WHAT YOU SHOULD DO —
Examine each line of the data. Copy those that contain the string "camera".

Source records
..............................

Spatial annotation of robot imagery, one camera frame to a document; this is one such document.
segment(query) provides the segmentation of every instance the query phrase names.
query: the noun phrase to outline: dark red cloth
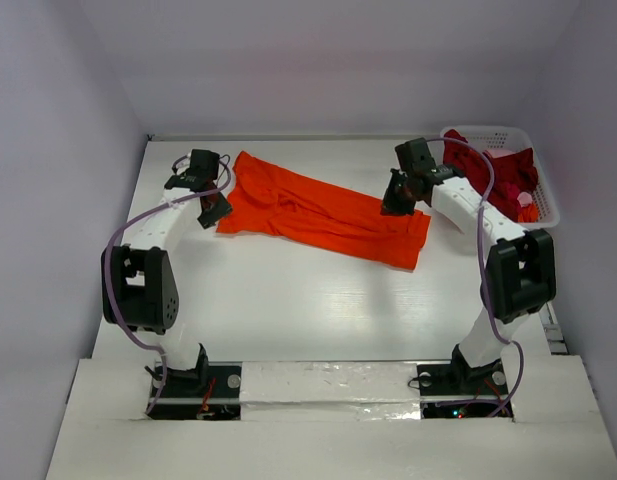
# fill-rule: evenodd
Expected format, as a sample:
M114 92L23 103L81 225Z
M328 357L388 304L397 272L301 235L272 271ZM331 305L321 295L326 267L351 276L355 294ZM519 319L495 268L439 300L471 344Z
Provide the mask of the dark red cloth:
M466 141L456 130L450 130L445 137ZM455 165L464 172L472 188L483 195L490 180L488 167L484 161L463 145L451 142L444 142L444 145L444 163ZM488 201L516 222L519 202L509 196L506 183L516 185L522 192L532 193L537 188L539 173L533 164L532 148L506 157L493 158L490 161L495 170L495 185Z

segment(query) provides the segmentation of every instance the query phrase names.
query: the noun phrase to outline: orange fabric
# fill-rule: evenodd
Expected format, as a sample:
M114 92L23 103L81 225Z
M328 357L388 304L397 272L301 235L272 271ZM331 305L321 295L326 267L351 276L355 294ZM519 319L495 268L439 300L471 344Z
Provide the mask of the orange fabric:
M219 233L284 236L355 257L412 270L426 242L430 217L385 217L381 201L320 182L242 152L237 185L228 195L233 212Z
M535 223L537 220L539 220L539 209L534 203L523 207L517 217L519 223Z

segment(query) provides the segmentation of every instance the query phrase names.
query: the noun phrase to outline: white plastic basket
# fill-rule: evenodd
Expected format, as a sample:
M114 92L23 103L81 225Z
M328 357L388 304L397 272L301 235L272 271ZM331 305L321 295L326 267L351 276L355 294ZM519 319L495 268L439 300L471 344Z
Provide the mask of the white plastic basket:
M541 166L539 155L537 155L537 151L526 132L514 127L458 125L444 128L441 131L441 136L443 137L449 130L453 129L457 130L461 136L468 140L468 143L480 151L487 148L505 148L513 152L520 152L526 148L532 148L535 168L539 173L539 183L532 193L532 199L539 209L539 220L535 223L522 223L521 225L529 230L535 230L554 227L559 223L559 211L555 199L546 182L546 175Z

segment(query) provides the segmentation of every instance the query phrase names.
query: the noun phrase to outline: white arm segment
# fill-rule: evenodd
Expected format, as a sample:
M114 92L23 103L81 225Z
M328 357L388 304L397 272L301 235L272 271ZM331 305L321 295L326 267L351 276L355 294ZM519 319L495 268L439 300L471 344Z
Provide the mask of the white arm segment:
M190 194L191 191L185 188L164 190L159 204L168 203ZM183 233L195 222L199 215L201 215L201 203L198 199L174 204L170 208L149 217L139 232L131 238L130 248L150 250L153 247L159 247L172 255ZM144 331L138 331L136 334L144 343L160 344L163 347L166 351L168 368L189 370L195 367L199 356L199 342L192 335L187 334L186 322L175 321L165 335Z
M465 234L477 237L477 211L481 195L470 185L466 178L453 177L444 180L432 190L432 207L448 217ZM523 237L526 229L502 215L490 203L484 206L484 248L490 247L503 238L514 240ZM508 325L495 319L497 329L502 337L510 340L528 315L516 318ZM504 345L492 333L488 312L482 308L468 336L459 344L464 359L472 368L488 365L501 358Z

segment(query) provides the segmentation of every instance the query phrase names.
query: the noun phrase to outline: gray wall
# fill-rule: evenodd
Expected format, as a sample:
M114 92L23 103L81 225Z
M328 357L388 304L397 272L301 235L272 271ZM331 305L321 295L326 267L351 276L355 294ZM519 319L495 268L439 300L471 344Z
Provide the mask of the gray wall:
M45 478L144 146L79 4L0 0L0 480Z
M578 0L81 0L150 133L508 123Z
M528 96L522 126L561 211L555 308L617 450L617 0L584 1Z

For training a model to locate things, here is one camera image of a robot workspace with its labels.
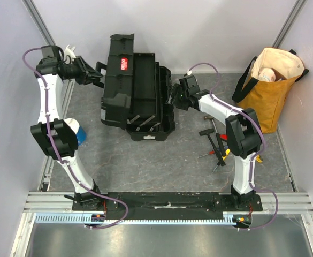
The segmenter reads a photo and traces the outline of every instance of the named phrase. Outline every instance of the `white wall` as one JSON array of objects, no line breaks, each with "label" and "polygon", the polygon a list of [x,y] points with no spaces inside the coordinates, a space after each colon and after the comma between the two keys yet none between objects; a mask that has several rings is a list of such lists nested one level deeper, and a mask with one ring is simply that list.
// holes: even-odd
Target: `white wall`
[{"label": "white wall", "polygon": [[[44,45],[21,1],[0,0],[0,257],[9,256],[29,190],[36,190],[43,153],[30,134],[40,93],[21,57]],[[41,54],[33,53],[35,65]]]},{"label": "white wall", "polygon": [[288,95],[279,127],[294,179],[313,203],[313,1],[307,1],[281,48],[296,50],[310,69]]},{"label": "white wall", "polygon": [[[35,0],[55,42],[107,61],[110,35],[135,33],[135,52],[155,52],[173,73],[211,62],[241,72],[272,46],[295,0]],[[209,67],[198,70],[210,71]]]}]

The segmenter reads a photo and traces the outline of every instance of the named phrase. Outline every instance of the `screwdriver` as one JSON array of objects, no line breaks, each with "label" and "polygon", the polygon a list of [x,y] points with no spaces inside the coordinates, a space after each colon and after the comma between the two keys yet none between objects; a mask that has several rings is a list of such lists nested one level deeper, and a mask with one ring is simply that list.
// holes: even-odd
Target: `screwdriver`
[{"label": "screwdriver", "polygon": [[[225,154],[226,154],[226,155],[223,157],[223,160],[225,160],[225,159],[227,158],[227,156],[229,155],[229,153],[230,153],[230,149],[228,148],[228,149],[225,151]],[[217,163],[216,167],[213,169],[213,172],[215,172],[215,171],[217,170],[218,166],[220,166],[220,163],[219,163],[219,162]]]},{"label": "screwdriver", "polygon": [[212,155],[212,154],[215,154],[215,151],[210,151],[209,153],[204,154],[204,155],[201,155],[201,156],[199,156],[198,158],[202,158],[202,157],[204,157],[204,156]]}]

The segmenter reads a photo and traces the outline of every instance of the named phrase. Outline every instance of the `tool bag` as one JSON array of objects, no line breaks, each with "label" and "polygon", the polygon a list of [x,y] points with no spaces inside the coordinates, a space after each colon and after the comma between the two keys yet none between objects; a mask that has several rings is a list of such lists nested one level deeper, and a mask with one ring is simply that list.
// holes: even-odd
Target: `tool bag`
[{"label": "tool bag", "polygon": [[[250,78],[243,85],[253,61],[255,63]],[[257,79],[262,68],[271,68],[274,71],[275,82]],[[308,72],[295,51],[265,48],[258,57],[251,60],[237,83],[232,100],[240,108],[252,108],[256,111],[263,133],[275,132],[289,90]]]}]

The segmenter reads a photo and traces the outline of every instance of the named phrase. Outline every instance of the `cable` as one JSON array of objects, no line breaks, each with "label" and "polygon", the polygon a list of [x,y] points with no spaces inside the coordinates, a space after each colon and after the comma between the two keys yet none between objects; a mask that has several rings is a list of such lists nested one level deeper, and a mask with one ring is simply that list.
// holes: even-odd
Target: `cable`
[{"label": "cable", "polygon": [[45,78],[42,76],[42,74],[40,72],[38,72],[36,69],[34,69],[32,66],[30,66],[27,61],[26,61],[26,55],[29,53],[29,52],[32,52],[32,51],[35,51],[35,50],[41,50],[41,48],[32,48],[32,49],[29,49],[27,50],[23,56],[22,56],[22,60],[24,62],[24,64],[30,69],[32,70],[39,78],[41,78],[41,80],[43,81],[43,84],[44,84],[44,91],[45,91],[45,117],[46,117],[46,124],[47,124],[47,131],[48,131],[48,137],[49,137],[49,140],[50,140],[50,143],[53,147],[53,150],[57,156],[57,159],[58,161],[61,163],[61,164],[66,164],[67,165],[67,168],[68,170],[70,171],[70,174],[71,176],[73,177],[73,179],[75,180],[76,183],[78,183],[82,188],[84,188],[86,191],[88,191],[89,193],[97,196],[97,197],[100,197],[100,198],[103,198],[103,199],[107,199],[107,200],[110,200],[110,201],[115,201],[115,202],[118,202],[120,204],[122,204],[124,207],[125,207],[125,213],[123,215],[122,218],[120,218],[119,220],[115,221],[115,222],[112,222],[108,225],[105,225],[105,226],[101,226],[101,227],[98,227],[98,228],[92,228],[90,226],[86,226],[87,228],[91,228],[91,229],[106,229],[106,228],[110,228],[112,226],[115,226],[117,225],[119,222],[121,222],[122,220],[124,220],[126,218],[126,216],[128,215],[128,212],[129,212],[129,207],[126,203],[124,203],[123,201],[119,200],[119,199],[115,199],[115,198],[111,198],[111,197],[108,197],[108,196],[105,196],[105,195],[101,195],[101,194],[98,194],[97,192],[94,192],[93,190],[85,187],[81,181],[78,180],[78,178],[75,176],[72,168],[71,168],[71,165],[68,161],[66,160],[62,160],[61,156],[60,156],[60,153],[55,145],[55,142],[54,142],[54,138],[52,137],[52,133],[51,133],[51,129],[50,129],[50,120],[49,120],[49,110],[48,110],[48,84],[45,80]]},{"label": "cable", "polygon": [[[218,70],[216,69],[216,67],[213,65],[213,64],[210,64],[210,63],[197,63],[195,65],[193,65],[189,71],[191,71],[194,67],[197,67],[198,65],[201,65],[201,64],[206,64],[206,65],[209,65],[211,66],[217,73],[218,75],[218,83],[219,83],[219,79],[220,79],[220,74],[218,72]],[[261,225],[261,226],[256,226],[254,228],[251,228],[251,229],[242,229],[242,230],[255,230],[255,229],[261,229],[261,228],[264,228],[265,226],[271,224],[275,218],[277,217],[278,215],[278,210],[279,210],[279,200],[278,200],[278,197],[277,195],[275,194],[275,192],[273,190],[270,190],[270,189],[256,189],[253,184],[251,183],[252,179],[253,179],[253,169],[254,169],[254,164],[255,164],[255,159],[258,155],[260,155],[261,153],[263,153],[265,151],[265,149],[267,148],[267,144],[266,144],[266,141],[264,139],[264,136],[263,136],[263,133],[261,131],[261,129],[258,127],[258,125],[256,124],[256,122],[250,118],[248,115],[246,115],[244,112],[236,109],[236,108],[233,108],[231,107],[230,105],[226,104],[225,102],[223,102],[222,100],[220,100],[219,98],[217,98],[216,96],[213,95],[213,90],[218,86],[218,83],[216,84],[215,87],[212,87],[210,89],[210,96],[212,98],[213,101],[219,103],[220,105],[228,108],[229,110],[231,111],[234,111],[242,116],[244,116],[244,118],[246,118],[247,120],[249,120],[251,122],[251,124],[253,125],[253,127],[256,129],[259,137],[261,138],[261,142],[262,142],[262,149],[260,149],[260,151],[256,152],[252,157],[251,157],[251,160],[250,160],[250,169],[249,169],[249,186],[251,187],[252,190],[255,190],[256,192],[268,192],[268,193],[272,193],[274,195],[274,198],[275,198],[275,203],[276,203],[276,206],[275,206],[275,212],[274,212],[274,215],[272,216],[272,218],[265,224]]]}]

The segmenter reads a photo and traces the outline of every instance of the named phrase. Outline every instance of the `red logo sticker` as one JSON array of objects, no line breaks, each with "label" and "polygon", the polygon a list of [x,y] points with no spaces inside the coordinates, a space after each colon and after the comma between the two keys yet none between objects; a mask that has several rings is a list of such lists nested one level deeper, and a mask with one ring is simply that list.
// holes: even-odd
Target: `red logo sticker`
[{"label": "red logo sticker", "polygon": [[120,69],[126,71],[128,69],[128,58],[123,57],[120,60]]}]

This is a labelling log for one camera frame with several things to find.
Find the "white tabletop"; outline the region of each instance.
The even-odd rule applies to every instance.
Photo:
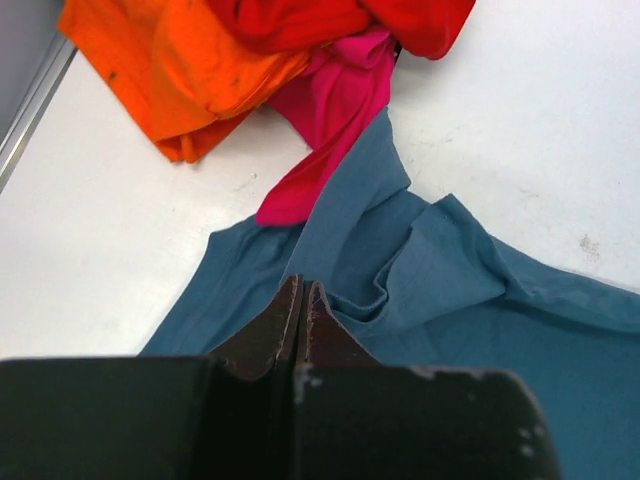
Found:
[[[403,53],[390,112],[413,191],[640,291],[638,25],[633,0],[483,0],[444,60]],[[264,109],[172,165],[77,55],[0,195],[0,357],[139,351],[209,233],[306,152]]]

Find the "pink cloth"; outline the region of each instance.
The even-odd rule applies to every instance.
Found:
[[[313,149],[271,190],[263,226],[295,225],[311,210],[360,134],[391,98],[395,40],[382,27],[316,50],[309,67],[268,101]]]

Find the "crumpled fabric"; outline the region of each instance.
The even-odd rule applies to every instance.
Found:
[[[313,52],[309,68],[268,104],[313,151],[267,194],[260,225],[293,225],[309,218],[327,180],[391,98],[395,40],[382,27],[342,38]]]
[[[442,58],[475,0],[208,0],[247,48],[274,53],[307,49],[380,23],[420,57]]]
[[[249,51],[205,0],[67,0],[58,28],[171,161],[197,161],[309,59]]]
[[[640,478],[640,296],[542,265],[453,196],[429,204],[408,186],[384,109],[305,225],[250,217],[211,235],[142,354],[210,351],[301,274],[324,283],[335,316],[383,363],[515,371],[565,480]]]

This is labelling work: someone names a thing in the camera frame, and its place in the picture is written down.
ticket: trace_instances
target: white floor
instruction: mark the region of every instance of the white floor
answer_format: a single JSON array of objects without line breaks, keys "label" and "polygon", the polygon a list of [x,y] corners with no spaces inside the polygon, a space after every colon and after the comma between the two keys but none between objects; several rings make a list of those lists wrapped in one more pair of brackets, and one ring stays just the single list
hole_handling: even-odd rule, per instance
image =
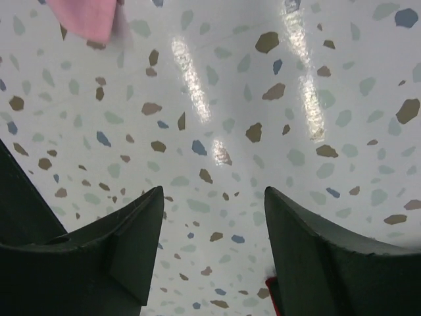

..............................

ANSWER FOR THIS EXERCISE —
Spatial annotation of robot imagery, one camera frame to a document; this is one such document.
For training a model to locate things, here is one camera image of a robot workspace with its labels.
This is a labelling log for one camera frame with several things to find.
This is labelling work: someone names a thing in the camera frame, and its place in the picture is written down.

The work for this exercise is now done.